— DIRECTIONS FOR THIS TASK —
Identify each line below that contains the word "left", and copy it out.

*** SUPPLIED MATERIAL Section Begins ***

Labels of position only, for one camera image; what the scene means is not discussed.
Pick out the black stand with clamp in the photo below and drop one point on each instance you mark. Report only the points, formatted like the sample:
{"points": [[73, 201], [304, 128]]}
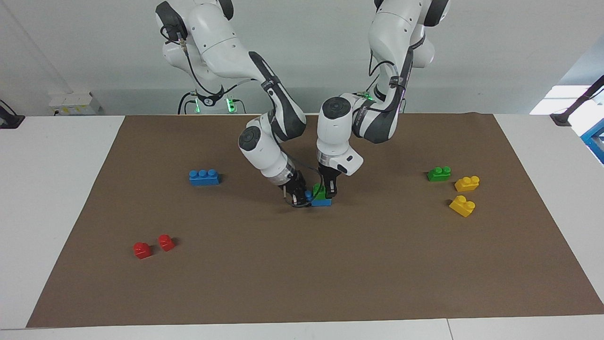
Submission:
{"points": [[575, 106]]}

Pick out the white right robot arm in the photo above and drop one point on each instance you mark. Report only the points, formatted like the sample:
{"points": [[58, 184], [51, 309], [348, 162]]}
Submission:
{"points": [[222, 42]]}

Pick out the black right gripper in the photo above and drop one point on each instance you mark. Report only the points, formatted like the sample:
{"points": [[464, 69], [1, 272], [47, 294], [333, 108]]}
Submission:
{"points": [[296, 189]]}

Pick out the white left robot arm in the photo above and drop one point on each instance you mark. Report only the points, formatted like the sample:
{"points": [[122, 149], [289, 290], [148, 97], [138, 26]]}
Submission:
{"points": [[391, 28]]}

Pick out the blue three-stud brick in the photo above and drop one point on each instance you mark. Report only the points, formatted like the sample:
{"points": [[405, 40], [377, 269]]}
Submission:
{"points": [[204, 178], [322, 203]]}

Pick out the red one-stud brick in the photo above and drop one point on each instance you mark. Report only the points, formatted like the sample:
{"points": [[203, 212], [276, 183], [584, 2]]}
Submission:
{"points": [[166, 243], [142, 251]]}

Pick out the black table clamp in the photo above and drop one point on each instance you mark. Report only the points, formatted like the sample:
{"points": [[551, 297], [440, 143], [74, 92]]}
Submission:
{"points": [[9, 120]]}

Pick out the white wall socket box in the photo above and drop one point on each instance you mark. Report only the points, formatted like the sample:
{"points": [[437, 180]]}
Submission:
{"points": [[73, 103]]}

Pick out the yellow two-stud brick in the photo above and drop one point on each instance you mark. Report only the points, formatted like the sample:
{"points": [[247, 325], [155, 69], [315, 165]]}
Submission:
{"points": [[462, 207], [467, 184]]}

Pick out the brown paper mat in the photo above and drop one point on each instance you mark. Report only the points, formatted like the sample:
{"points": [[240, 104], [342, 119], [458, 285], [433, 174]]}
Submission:
{"points": [[302, 264]]}

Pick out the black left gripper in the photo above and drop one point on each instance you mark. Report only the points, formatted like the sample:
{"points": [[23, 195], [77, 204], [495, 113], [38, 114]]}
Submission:
{"points": [[329, 174]]}

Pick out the blue frame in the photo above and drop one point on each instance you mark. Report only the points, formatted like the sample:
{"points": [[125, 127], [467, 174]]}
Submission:
{"points": [[595, 139]]}

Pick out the green two-stud brick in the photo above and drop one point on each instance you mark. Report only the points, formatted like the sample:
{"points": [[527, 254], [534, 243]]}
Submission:
{"points": [[319, 192], [439, 174]]}

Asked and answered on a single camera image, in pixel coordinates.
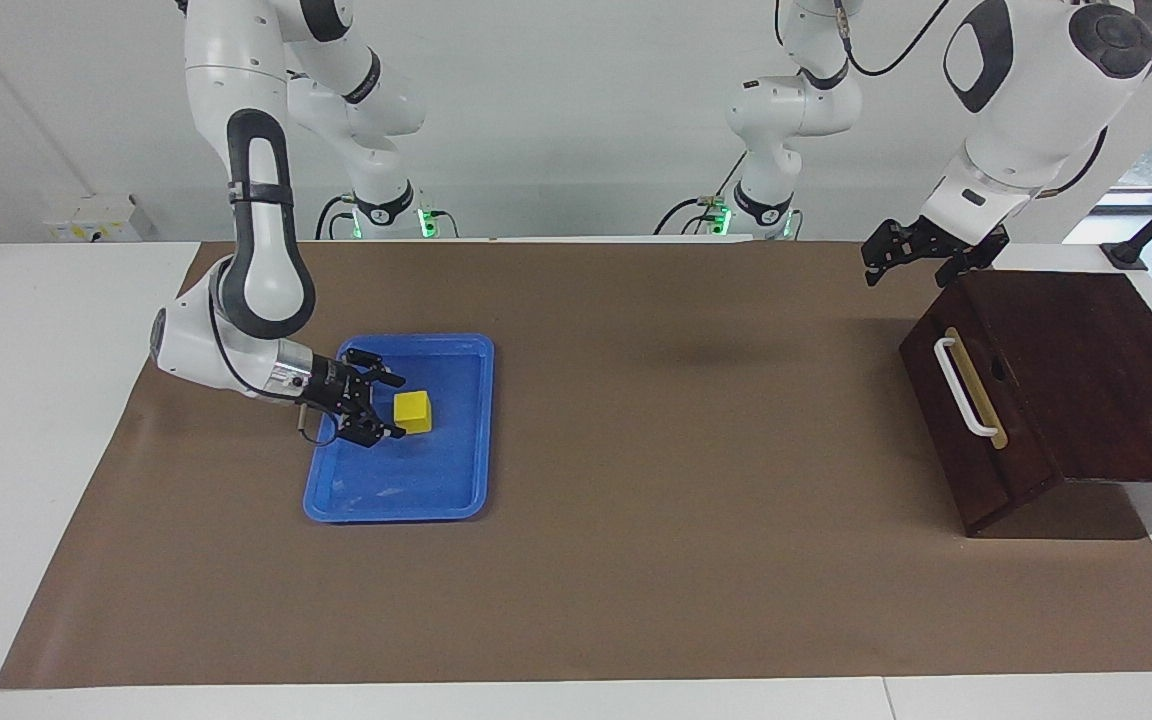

*** SUPPLIED MATERIAL Section Ends ***

— THE COMPLETED TASK —
Pick out the white left robot arm in the photo above and drop one point on each instance you mark. Report only the points, formatted like the sample:
Pick out the black left gripper in the photo above and drop one point on each instance you mark. Report only the points, formatted like the sample:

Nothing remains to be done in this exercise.